[Extracted data entries]
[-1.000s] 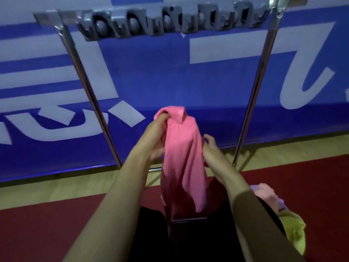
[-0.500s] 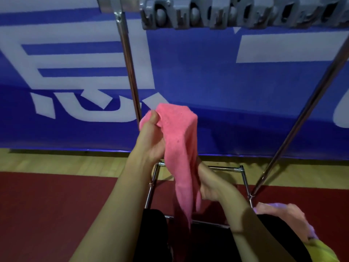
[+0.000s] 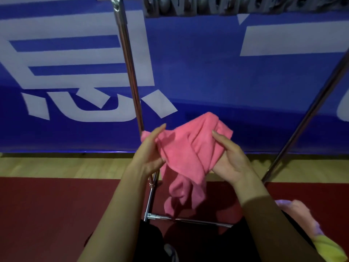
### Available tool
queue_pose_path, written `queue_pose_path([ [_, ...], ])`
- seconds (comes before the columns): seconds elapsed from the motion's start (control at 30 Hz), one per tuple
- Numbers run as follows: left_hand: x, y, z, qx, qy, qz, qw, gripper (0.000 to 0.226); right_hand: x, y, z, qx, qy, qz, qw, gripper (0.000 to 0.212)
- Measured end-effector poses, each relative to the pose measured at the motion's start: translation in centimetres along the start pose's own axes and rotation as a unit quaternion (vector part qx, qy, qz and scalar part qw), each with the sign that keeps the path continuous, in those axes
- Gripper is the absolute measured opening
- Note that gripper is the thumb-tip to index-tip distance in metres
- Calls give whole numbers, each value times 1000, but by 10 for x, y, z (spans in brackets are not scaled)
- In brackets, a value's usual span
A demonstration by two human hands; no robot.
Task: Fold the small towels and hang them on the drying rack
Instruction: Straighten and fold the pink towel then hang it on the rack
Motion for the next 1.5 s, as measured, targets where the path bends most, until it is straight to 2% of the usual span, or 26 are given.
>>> queue_pose_path([
  [0.07,6,-4,-11,17,-163,33,986,60,8,0,0,-24,-26,34,999,46],
  [0.13,13,-7,-13,34,-254,53,965,71,19,0,2,-35,-52,64,996,30],
  [0.23,22,1,-21,77,-305,82,946,62,35,1,9,-64,-71,107,990,34],
  [0.37,25,-8,-29,10,-288,-24,957,52,51,2,12,-46,-36,160,985,38],
  [0.4,24,-11,-29,-2,-264,-52,963,48,55,2,16,-61,7,176,982,40],
  [0.43,21,-12,-29,-9,-240,-74,968,43,58,3,24,-101,96,185,973,43],
  [0.47,18,-13,-28,-15,-221,-91,971,37,60,5,32,-149,221,173,948,46],
  [0.5,14,-12,-28,-20,-210,-105,972,31,58,7,38,-182,338,140,913,46],
  [0.53,11,-11,-27,-26,-209,-118,970,26,54,7,47,-191,403,93,890,40],
  [0.57,8,-9,-28,-32,-218,-130,967,23,49,7,53,-194,420,60,885,29],
  [0.63,6,-6,-25,-53,-269,-157,949,20,51,11,55,-196,358,76,910,9],
  [0.67,6,-6,-22,-71,-303,-173,934,17,58,11,57,-198,288,98,932,7],
  [0.73,3,-6,-16,-111,-351,-201,908,13,69,10,62,-189,128,122,966,24],
  [0.77,1,-7,-13,-128,-362,-212,899,14,71,8,67,-203,118,118,965,39],
  [0.8,0,-7,-10,-144,-369,-223,891,15,70,8,72,-242,178,104,948,50],
  [0.87,-5,-6,-3,-173,-385,-242,874,18,63,9,81,-330,318,67,887,64],
  [0.9,-7,-5,1,-188,-398,-251,862,20,60,10,81,-349,336,62,872,69],
  [0.97,-11,-3,11,-223,-417,-270,839,24,66,10,79,-340,269,104,895,76],
  [1.07,-17,2,21,-267,-396,-274,835,23,85,16,75,-295,144,177,928,53],
  [1.1,-19,6,22,-278,-376,-274,840,23,86,18,74,-281,136,176,934,47],
  [1.17,-24,11,24,-298,-337,-284,847,23,83,23,74,-268,190,158,931,42],
  [1.2,-27,13,26,-307,-324,-289,847,23,83,25,75,-273,252,151,916,43],
  [1.3,-30,14,33,-326,-308,-289,846,24,90,31,81,-339,467,149,803,39],
  [1.33,-31,14,34,-330,-317,-286,842,24,91,32,82,-346,489,156,785,35],
  [1.4,-33,14,36,-327,-350,-279,832,22,91,31,85,-339,477,165,794,27],
  [1.5,-31,7,43,-320,-423,-235,814,22,92,29,85,-318,400,164,844,21],
])
Point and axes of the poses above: each hand's wrist, its own y-axis away from the middle knuckle, its own z-axis out of the back of the hand, x = y × z, the point moved 4 cm from there along -y, towards the middle knuckle, and after that the axes turned 7 degrees about -y, right-handed, at the moved point
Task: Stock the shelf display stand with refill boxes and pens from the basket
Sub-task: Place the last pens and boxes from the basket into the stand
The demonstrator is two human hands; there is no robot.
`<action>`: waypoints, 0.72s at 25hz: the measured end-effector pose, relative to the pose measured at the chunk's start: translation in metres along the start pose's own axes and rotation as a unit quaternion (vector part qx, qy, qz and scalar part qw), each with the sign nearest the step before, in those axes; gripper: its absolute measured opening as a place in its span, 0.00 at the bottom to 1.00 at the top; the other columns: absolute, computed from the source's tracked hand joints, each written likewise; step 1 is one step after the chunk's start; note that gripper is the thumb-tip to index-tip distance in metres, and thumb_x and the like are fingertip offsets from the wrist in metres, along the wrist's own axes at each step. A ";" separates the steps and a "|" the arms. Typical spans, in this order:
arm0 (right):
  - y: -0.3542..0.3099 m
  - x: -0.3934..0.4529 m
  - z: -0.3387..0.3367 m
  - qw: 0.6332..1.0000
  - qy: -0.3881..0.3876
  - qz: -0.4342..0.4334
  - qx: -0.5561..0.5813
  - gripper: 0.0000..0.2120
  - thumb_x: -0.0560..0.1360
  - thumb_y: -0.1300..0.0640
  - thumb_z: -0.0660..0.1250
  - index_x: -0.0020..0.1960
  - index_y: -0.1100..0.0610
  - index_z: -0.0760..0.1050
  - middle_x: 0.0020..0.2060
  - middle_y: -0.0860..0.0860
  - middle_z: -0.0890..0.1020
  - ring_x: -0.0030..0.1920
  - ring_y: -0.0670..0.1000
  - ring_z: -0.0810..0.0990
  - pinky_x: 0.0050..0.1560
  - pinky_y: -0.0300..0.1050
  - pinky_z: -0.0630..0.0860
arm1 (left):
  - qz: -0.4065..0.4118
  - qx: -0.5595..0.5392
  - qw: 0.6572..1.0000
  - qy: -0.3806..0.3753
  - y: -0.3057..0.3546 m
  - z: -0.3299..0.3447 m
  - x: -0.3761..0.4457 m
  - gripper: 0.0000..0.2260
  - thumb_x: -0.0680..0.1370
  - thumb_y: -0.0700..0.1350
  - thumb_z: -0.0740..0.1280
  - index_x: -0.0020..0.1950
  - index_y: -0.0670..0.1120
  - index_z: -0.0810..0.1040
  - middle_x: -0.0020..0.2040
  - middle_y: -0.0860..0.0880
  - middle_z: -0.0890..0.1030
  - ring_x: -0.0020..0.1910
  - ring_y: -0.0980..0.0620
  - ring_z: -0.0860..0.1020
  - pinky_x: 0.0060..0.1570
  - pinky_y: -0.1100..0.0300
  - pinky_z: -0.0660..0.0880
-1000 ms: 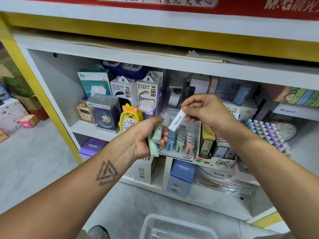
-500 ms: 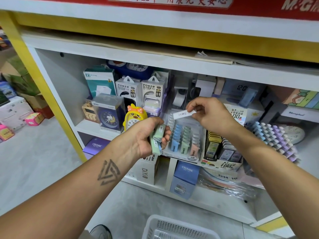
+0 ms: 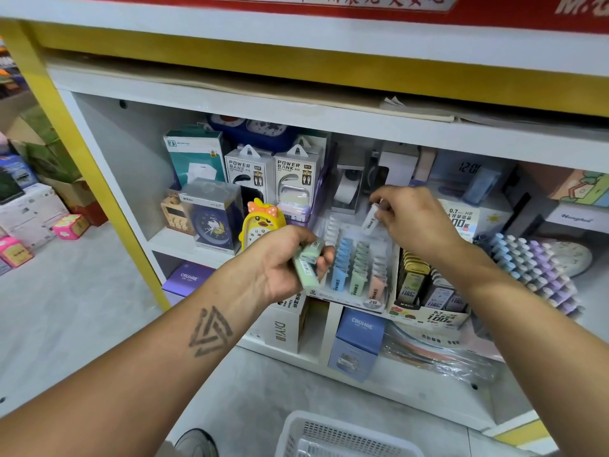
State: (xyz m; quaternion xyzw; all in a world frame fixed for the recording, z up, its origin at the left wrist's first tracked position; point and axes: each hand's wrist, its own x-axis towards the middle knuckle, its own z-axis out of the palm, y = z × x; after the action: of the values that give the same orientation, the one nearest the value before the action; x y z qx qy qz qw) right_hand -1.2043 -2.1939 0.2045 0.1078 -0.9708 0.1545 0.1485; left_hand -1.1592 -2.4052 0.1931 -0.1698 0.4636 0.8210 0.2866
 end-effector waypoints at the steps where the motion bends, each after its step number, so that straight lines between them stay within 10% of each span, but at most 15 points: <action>1: -0.001 0.000 0.001 1.000 -0.003 -0.002 -0.013 0.07 0.79 0.60 0.66 0.57 0.55 0.78 0.47 0.57 0.84 0.47 0.60 0.81 0.50 0.55 0.80 | -0.002 -0.004 1.000 0.002 0.000 0.000 0.000 0.09 0.83 0.38 0.55 0.49 0.36 0.72 0.34 0.40 0.79 0.26 0.50 0.77 0.21 0.65 0.72; 18: -0.003 -0.018 0.001 0.987 -0.105 -0.040 -0.118 0.03 0.74 0.61 0.72 0.48 0.56 0.81 0.47 0.56 0.81 0.47 0.59 0.80 0.49 0.49 0.78 | 0.023 0.102 0.994 0.023 -0.009 0.006 0.003 0.06 0.81 0.37 0.57 0.51 0.39 0.73 0.38 0.42 0.81 0.28 0.50 0.78 0.18 0.68 0.64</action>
State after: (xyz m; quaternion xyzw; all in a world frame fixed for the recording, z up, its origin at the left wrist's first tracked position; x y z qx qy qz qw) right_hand -1.1874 -2.1938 0.1983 0.1435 -0.9874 0.0206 0.0632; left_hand -1.1563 -2.3949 0.1886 -0.1477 0.5555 0.7717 0.2723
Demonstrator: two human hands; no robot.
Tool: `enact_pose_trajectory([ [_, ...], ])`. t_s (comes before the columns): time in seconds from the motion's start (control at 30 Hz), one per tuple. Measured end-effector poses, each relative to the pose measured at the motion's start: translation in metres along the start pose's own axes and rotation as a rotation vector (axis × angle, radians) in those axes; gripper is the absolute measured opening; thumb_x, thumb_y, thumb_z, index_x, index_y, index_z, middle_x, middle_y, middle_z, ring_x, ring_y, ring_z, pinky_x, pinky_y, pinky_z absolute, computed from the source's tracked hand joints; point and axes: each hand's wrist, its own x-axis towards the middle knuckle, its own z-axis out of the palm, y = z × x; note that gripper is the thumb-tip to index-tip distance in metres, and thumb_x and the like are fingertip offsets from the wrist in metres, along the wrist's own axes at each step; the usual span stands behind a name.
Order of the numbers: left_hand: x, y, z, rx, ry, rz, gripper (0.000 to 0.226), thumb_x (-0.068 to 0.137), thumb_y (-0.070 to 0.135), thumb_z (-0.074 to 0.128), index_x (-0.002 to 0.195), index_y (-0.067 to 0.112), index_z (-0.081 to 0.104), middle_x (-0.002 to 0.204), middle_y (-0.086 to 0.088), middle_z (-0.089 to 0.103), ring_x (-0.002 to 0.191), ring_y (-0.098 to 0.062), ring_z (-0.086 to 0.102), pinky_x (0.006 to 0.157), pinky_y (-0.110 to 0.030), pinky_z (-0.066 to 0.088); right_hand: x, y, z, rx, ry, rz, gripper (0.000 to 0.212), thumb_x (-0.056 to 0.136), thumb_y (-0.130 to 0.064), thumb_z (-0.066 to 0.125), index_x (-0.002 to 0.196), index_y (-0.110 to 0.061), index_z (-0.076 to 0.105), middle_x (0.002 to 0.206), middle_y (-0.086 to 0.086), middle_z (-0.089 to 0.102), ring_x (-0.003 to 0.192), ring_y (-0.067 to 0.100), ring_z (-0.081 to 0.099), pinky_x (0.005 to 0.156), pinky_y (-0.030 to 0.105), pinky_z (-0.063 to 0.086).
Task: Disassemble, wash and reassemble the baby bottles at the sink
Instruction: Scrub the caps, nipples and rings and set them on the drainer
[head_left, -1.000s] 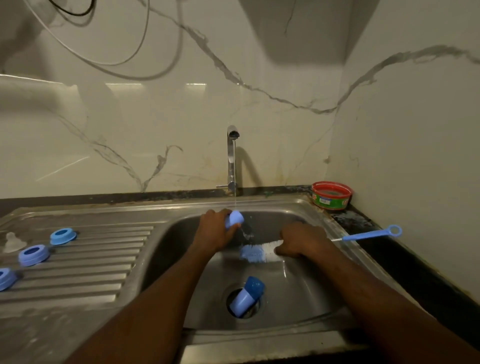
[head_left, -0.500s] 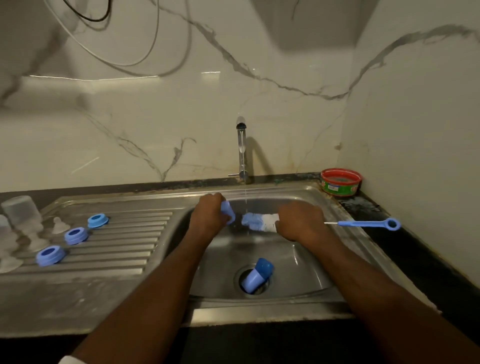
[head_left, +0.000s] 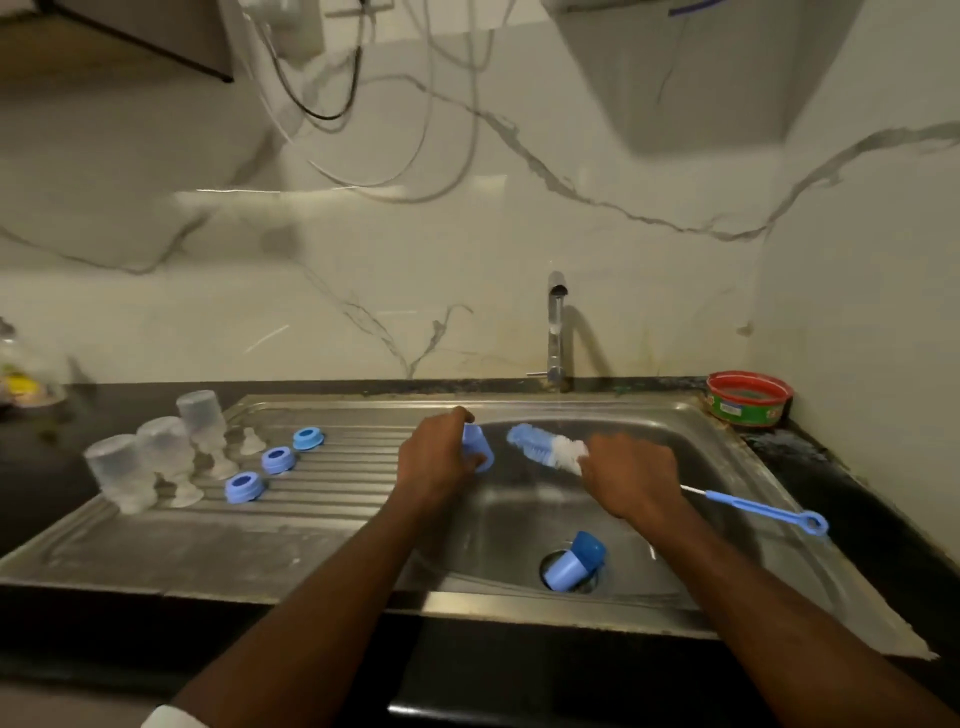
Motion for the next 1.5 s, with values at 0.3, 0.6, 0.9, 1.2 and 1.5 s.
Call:
enact_pose_trajectory([
  [0.3, -0.028, -0.099, -0.114, 0.263, 0.030, -0.178, 0.052, 0.075, 0.054, 0.079, 0.120, 0.036, 0.062, 0.115, 0.005, 0.068, 0.113, -0.020, 0.060, 0.077, -0.032, 0.043, -0.011, -0.134, -0.026, 0.313, 0.016, -0.202, 0.038, 0.101, -0.052, 0.044, 0.123, -0.026, 0.058, 0.123, 0.006, 0.066, 0.112, 0.029, 0.064, 0.089, 0.039, 0.050],
  [0.6, -0.052, -0.168, -0.174, 0.445, -0.033, -0.297, 0.049, 0.078, 0.051, 0.077, 0.122, 0.033, 0.064, 0.121, 0.002, 0.063, 0.116, -0.018, 0.059, 0.077, -0.029, 0.041, -0.007, -0.240, -0.047, 0.305, -0.029, -0.334, 0.031, 0.099, -0.040, 0.051, 0.122, -0.022, 0.063, 0.122, 0.004, 0.066, 0.110, 0.026, 0.064, 0.080, 0.032, 0.046],
  [0.9, -0.059, -0.176, -0.159, 0.432, -0.104, -0.289, 0.050, 0.081, 0.052, 0.077, 0.125, 0.034, 0.060, 0.123, 0.003, 0.062, 0.116, -0.018, 0.058, 0.081, -0.031, 0.045, -0.010, -0.236, -0.027, 0.353, -0.026, -0.308, 0.024, 0.099, -0.026, 0.055, 0.118, -0.015, 0.065, 0.120, 0.007, 0.067, 0.109, 0.024, 0.063, 0.088, 0.033, 0.049],
  [1.2, -0.050, -0.163, -0.151, 0.378, 0.071, -0.228, 0.090, 0.075, 0.083, 0.062, 0.147, 0.034, 0.038, 0.135, -0.001, 0.062, 0.124, -0.023, 0.058, 0.088, -0.043, 0.056, -0.004, -0.199, -0.016, 0.314, -0.001, -0.279, 0.029, 0.095, -0.025, 0.064, 0.119, -0.010, 0.066, 0.114, 0.008, 0.067, 0.099, 0.021, 0.063, 0.083, 0.028, 0.051],
  [1.5, -0.011, -0.053, -0.068, 0.247, 0.186, 0.270, 0.023, 0.095, 0.046, 0.060, 0.113, 0.033, 0.058, 0.115, 0.013, 0.062, 0.109, -0.011, 0.056, 0.079, -0.031, 0.051, 0.012, -0.085, -0.022, 0.188, 0.106, -0.201, 0.033, 0.097, -0.039, 0.057, 0.104, -0.009, 0.070, 0.102, 0.012, 0.071, 0.095, 0.030, 0.065, 0.069, 0.030, 0.035],
])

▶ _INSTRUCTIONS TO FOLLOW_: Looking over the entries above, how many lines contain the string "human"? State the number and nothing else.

▶ _TASK ANSWER_: 3